* What this task involves
Find the line containing "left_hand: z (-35" in the records below. Copy exactly that line and each one after it, ending at the line containing "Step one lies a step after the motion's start", and nothing more.
#### Task material
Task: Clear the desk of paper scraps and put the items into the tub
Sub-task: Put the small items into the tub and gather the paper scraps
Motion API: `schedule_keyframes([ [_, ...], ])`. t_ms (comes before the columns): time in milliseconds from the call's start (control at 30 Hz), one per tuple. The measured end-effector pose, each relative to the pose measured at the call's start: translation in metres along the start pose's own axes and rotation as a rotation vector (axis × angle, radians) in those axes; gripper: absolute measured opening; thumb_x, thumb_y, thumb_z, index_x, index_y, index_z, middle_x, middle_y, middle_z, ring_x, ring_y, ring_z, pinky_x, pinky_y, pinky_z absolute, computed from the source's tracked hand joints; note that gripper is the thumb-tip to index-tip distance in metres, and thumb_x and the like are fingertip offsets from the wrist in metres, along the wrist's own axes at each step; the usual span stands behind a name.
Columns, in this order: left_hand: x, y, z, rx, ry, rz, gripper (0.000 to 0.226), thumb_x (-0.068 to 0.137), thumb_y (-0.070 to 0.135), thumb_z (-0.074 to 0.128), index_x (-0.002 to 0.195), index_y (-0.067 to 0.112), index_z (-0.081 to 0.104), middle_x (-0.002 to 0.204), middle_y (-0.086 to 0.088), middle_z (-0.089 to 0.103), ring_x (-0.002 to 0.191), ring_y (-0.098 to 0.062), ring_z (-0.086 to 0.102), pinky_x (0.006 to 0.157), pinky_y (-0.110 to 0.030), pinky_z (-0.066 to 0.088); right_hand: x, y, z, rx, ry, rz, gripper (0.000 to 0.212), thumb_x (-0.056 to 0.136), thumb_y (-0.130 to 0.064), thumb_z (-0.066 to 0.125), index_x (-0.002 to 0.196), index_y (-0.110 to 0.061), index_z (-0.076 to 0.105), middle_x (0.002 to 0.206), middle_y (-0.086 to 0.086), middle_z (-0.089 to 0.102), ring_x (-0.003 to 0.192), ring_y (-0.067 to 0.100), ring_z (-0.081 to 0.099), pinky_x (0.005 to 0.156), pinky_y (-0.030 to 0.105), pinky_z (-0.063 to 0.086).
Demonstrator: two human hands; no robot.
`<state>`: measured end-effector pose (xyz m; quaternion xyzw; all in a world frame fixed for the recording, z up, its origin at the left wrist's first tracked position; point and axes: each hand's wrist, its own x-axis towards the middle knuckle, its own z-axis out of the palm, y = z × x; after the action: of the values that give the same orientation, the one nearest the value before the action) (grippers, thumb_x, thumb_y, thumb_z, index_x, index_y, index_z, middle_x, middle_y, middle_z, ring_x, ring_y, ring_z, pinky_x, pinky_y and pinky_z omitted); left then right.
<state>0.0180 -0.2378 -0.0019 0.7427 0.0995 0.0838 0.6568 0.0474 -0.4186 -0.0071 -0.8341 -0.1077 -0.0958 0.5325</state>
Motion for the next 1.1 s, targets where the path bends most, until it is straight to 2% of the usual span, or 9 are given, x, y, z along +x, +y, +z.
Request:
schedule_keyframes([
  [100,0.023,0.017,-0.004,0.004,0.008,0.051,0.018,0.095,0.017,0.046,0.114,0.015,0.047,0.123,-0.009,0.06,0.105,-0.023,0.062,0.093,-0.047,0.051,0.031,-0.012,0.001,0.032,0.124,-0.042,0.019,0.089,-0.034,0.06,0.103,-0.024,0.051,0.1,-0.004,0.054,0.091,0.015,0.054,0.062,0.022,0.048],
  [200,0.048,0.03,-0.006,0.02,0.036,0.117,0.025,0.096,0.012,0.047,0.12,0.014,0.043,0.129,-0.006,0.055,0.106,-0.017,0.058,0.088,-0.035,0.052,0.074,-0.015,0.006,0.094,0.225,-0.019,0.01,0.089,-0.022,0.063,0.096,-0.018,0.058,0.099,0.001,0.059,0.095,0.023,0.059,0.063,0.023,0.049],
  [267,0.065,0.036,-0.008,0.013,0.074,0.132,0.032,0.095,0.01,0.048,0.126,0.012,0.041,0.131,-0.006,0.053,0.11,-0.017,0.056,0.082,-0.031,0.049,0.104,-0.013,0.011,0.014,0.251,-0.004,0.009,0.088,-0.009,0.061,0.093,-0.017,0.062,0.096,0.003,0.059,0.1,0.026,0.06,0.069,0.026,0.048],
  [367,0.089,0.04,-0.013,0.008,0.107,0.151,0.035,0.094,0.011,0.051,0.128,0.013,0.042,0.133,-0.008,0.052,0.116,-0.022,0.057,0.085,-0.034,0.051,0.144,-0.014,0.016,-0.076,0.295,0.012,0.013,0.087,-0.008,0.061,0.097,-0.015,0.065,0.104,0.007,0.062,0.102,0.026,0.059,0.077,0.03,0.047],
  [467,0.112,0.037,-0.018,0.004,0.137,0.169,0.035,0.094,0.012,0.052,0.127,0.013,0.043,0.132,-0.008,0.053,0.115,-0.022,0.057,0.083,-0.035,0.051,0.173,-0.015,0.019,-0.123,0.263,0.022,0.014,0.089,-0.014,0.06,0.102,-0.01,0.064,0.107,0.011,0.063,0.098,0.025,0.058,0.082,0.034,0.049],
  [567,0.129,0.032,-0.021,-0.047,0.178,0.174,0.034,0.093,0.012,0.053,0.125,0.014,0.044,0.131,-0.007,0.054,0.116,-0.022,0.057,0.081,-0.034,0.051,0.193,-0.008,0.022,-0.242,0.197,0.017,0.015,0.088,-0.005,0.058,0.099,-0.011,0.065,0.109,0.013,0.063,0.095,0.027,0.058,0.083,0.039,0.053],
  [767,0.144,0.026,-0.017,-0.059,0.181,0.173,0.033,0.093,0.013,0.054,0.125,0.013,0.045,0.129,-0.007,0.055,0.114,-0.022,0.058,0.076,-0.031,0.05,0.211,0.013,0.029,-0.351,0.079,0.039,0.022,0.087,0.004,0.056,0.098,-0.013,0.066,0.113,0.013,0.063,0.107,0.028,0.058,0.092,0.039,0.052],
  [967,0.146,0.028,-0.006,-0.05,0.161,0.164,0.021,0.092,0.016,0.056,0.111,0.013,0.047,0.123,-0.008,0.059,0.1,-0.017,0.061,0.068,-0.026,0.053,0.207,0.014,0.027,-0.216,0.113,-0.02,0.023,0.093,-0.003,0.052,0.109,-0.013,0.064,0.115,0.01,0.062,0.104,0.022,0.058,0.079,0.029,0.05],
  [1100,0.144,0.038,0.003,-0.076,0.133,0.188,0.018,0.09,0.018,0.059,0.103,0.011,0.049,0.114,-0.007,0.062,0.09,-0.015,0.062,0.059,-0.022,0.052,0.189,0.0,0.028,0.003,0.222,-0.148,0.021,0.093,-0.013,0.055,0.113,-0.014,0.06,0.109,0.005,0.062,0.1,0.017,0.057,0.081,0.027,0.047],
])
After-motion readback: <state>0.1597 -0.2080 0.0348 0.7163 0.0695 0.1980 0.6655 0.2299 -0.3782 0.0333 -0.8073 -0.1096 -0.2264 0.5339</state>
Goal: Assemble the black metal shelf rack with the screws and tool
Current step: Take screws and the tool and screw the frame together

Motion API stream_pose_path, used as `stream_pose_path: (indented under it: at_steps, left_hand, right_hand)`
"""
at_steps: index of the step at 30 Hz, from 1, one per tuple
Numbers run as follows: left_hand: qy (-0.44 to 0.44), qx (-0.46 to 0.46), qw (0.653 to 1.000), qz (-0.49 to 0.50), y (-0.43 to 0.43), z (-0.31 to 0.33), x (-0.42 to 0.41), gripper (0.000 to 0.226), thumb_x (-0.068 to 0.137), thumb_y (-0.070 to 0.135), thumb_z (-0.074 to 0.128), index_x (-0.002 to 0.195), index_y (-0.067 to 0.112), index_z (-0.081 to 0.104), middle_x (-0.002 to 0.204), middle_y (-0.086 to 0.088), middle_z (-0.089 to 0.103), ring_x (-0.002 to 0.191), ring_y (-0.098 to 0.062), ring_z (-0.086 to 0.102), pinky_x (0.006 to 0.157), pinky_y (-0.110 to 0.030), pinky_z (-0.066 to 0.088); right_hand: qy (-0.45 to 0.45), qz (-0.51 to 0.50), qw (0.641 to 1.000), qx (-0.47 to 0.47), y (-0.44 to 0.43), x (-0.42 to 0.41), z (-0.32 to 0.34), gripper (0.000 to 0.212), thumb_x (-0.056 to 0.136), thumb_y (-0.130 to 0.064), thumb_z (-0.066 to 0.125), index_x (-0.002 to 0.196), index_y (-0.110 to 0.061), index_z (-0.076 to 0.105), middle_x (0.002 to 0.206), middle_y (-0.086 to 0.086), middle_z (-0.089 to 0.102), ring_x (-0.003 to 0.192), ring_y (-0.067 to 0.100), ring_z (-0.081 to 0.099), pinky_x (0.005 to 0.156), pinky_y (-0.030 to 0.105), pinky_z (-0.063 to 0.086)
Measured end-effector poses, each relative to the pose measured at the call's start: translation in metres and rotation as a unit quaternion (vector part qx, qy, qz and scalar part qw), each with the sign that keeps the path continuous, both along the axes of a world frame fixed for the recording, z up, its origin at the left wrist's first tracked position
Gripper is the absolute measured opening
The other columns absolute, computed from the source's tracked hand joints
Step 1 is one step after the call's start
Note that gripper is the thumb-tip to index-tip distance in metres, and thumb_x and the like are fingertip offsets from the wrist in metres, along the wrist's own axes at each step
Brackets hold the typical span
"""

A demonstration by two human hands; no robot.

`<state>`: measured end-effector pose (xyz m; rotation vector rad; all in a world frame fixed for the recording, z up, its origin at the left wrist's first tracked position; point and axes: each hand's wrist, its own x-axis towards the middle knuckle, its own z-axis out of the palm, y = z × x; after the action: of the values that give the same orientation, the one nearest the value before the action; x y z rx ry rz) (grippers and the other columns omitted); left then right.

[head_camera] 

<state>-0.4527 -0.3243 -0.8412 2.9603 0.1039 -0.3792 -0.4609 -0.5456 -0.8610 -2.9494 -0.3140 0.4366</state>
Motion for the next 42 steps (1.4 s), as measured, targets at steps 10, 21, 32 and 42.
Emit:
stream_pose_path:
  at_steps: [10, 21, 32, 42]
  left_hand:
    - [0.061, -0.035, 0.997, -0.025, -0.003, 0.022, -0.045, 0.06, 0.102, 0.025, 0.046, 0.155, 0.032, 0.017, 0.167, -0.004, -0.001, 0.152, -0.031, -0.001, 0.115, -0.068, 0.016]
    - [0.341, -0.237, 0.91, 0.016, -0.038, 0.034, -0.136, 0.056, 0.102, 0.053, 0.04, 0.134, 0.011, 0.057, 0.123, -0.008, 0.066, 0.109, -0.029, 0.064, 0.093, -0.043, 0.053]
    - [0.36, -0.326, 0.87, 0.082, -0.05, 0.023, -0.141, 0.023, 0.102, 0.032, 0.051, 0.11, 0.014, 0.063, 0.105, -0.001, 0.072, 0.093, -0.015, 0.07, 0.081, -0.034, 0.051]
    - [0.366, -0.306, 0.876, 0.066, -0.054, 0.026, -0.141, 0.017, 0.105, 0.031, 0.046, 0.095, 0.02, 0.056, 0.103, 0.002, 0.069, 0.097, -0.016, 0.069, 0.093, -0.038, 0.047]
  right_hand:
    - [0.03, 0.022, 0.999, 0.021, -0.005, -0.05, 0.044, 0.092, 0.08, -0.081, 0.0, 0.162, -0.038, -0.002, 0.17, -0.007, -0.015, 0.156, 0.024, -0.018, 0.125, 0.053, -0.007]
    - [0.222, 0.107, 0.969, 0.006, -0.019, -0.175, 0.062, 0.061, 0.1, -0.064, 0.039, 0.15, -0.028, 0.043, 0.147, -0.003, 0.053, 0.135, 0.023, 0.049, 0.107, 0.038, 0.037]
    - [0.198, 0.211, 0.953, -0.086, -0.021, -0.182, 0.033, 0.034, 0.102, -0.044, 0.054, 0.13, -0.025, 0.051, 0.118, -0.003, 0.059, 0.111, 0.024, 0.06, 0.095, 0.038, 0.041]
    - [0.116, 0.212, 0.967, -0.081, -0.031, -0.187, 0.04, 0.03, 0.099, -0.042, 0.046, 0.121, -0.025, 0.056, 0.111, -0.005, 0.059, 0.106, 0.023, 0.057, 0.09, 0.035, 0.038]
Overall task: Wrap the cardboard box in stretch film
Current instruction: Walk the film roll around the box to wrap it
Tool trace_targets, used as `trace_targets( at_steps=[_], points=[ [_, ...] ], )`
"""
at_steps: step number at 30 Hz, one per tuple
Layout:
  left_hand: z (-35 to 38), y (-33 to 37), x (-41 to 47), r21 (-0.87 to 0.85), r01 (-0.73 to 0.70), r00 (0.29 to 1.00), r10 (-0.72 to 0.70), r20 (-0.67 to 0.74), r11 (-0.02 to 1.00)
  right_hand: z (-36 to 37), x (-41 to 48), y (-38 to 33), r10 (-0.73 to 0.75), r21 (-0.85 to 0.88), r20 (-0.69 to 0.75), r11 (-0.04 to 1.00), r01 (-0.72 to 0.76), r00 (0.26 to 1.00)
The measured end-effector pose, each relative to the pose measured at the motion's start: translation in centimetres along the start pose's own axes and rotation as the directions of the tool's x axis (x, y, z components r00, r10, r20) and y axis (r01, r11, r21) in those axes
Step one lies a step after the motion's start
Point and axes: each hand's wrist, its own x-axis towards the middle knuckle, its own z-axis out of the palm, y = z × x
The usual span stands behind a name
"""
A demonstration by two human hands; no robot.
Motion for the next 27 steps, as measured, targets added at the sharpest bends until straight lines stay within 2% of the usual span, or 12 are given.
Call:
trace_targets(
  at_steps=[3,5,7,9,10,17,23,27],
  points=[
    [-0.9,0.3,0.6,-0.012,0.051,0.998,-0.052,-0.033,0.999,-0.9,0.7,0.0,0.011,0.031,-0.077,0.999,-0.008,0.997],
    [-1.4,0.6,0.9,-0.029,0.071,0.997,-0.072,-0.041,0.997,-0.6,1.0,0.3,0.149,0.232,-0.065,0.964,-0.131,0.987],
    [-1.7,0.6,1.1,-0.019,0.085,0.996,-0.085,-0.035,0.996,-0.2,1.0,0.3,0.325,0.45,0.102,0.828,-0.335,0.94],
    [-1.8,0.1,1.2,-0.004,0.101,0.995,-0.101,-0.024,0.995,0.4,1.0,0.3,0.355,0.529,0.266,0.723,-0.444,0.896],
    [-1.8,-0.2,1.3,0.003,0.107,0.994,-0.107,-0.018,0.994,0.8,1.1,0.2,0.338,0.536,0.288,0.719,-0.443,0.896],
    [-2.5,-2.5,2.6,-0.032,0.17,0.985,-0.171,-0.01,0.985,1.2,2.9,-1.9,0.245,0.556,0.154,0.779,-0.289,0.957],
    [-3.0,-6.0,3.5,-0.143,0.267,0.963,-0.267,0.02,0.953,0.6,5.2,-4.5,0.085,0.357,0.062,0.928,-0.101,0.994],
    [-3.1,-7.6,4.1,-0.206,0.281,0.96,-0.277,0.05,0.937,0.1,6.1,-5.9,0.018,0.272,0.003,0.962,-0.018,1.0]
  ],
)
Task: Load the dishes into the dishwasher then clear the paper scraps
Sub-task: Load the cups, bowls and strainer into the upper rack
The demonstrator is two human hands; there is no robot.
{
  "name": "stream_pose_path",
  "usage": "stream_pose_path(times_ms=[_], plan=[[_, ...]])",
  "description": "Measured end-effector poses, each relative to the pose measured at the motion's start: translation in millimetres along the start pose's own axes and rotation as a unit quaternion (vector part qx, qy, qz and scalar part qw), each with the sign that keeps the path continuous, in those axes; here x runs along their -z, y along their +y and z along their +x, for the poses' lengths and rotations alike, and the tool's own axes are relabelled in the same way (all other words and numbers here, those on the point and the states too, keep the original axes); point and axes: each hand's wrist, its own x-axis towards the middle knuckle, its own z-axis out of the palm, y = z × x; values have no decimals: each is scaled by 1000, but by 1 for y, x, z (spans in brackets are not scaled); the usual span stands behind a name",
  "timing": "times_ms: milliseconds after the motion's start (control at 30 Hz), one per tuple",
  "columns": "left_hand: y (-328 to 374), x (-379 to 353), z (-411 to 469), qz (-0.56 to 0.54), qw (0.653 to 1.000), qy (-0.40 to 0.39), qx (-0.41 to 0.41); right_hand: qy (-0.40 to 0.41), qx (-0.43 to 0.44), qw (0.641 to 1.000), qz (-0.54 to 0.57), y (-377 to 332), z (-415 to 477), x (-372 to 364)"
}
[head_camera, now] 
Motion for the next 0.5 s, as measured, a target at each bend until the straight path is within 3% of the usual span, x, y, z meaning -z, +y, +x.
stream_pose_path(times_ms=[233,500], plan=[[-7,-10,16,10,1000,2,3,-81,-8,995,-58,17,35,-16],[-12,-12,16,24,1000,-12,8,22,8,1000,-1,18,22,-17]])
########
* Written answer
  left_hand: z (-35 to 38), y (-33 to 37), x (-41 to 47), r21 (-0.87 to 0.85), r01 (-0.73 to 0.70), r00 (0.29 to 1.00), r10 (-0.72 to 0.70), r20 (-0.67 to 0.74), r11 (-0.02 to 1.00)
  right_hand: z (-36 to 37), x (-41 to 48), y (-38 to 33), r10 (-0.73 to 0.75), r21 (-0.85 to 0.88), r20 (-0.69 to 0.75), r11 (-0.04 to 1.00), r01 (-0.72 to 0.76), r00 (0.26 to 1.00)
The measured end-effector pose, each relative to the pose measured at the motion's start: translation in centimetres along the start pose's own axes and rotation as the directions of the tool's x axis (x, y, z components r00, r10, r20) and y axis (r01, r11, r21) in those axes
Step one lies a step after the motion's start

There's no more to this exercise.